Thursday, December 17, 2009

A Graveyard for Lunatics - Ray Bradbury

 "...when the sun went down each afternoon on Maximus Films, the city of the living, it began to resemble Green Glades cemetery ust across the way, which was the city of the dead"

I find it somewhat interesting that I managed to walk into Bradbury's mystery trilogy completely unawares. I talked last week about picking up Death is a Lonely Business before even knowing what I would be reading. A Graveyard For Lunatics showed up at my favorite bookstore on super-sale a few years ago (I will be sure to blog about Point Loma Books at some point). And I am currently reading, thanks to a $0.01 price on Amazon, Let's All Kill Constance.


A Graveyard For Lunatics follows a similar vein that Bradbury began in Death is a Lonely Business. The main characters are the unnamed writer/narrator, detective Elmo Crumley, and the faded movie star Constance Rattagan. The story surrounds a series of odd deaths plaguing a past-its-prime movie studio in Bradbury's faded-glory vision of 1950's Hollywood. The novel has a number of fascinating shadowy characters that populate the mystery aspects of the novel as well as build on Bradbury's modernized vision of the Phantom of the Opera tale (a sidenote: I HIGHLY recommend Gaston Leroux's Phantom of the Opera. The original novel is quite exciting and not nearly as cheeseball as the Andrew Lloyd Webber envisioning, unfortunately I don't have it in my collection...yet).

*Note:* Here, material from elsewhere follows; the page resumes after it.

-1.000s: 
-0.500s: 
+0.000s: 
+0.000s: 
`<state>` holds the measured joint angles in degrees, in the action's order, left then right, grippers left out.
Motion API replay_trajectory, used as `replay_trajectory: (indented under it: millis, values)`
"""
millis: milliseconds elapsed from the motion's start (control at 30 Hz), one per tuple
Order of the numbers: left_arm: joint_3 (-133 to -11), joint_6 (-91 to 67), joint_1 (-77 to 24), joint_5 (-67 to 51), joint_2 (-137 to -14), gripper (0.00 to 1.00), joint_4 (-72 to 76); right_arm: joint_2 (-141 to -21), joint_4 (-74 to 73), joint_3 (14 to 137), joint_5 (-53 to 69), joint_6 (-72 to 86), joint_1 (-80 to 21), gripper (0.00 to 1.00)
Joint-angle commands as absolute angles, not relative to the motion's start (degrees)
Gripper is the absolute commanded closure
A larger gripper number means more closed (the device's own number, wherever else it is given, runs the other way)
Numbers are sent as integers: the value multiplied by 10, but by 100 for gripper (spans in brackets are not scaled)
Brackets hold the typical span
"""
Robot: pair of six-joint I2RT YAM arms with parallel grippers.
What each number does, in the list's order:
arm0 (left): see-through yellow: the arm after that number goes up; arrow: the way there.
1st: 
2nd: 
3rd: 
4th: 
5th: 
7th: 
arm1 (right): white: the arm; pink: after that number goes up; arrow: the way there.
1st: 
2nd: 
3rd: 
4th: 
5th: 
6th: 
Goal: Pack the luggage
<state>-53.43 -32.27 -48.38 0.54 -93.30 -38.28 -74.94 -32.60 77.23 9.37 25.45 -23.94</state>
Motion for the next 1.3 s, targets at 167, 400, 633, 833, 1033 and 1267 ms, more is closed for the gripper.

As a mystery the novel might disappoint hardboiled readers but Bradbury has never really been a genre man. This is perhaps one of the interesting things about this book as it relates to the Bradbury canon. The poor guy has a tragic tendency to get lumped in with Science fiction authors yet this is really not what he is all about. As I was explaining to a colleague of mine earlier this week: Asimov is science fiction; he loves robots and rockets and explaining how they might work. Bradbury presents us with a rocket and simply asks us to believe that it could fly; he is much more interested in how the people around said rocket are able to cope with its existence. The same goes for Bradbury's dabbling in the realm of mystery. Neither Death is a Lonely Business nor A Graveyard for Lunatics are Doylian unravelings of seemingly arbitrary clues by geniuses of detection. Bradbury presents a mystery and then trys to figure out how his characters react to it.

Since we've already established the nature of his three main characters in A Graveyard for Lunatics Bradbury sees what they can really do. Constance rushes around like a hare-brained Hera, Crumley strains his brain to sniff out the terror of tinseltown, and our narrator attempts to keep himself from sinking too far into the macabre fiction of Hollywood's heyday to solve the case. At least this is how I remember it (its been a while).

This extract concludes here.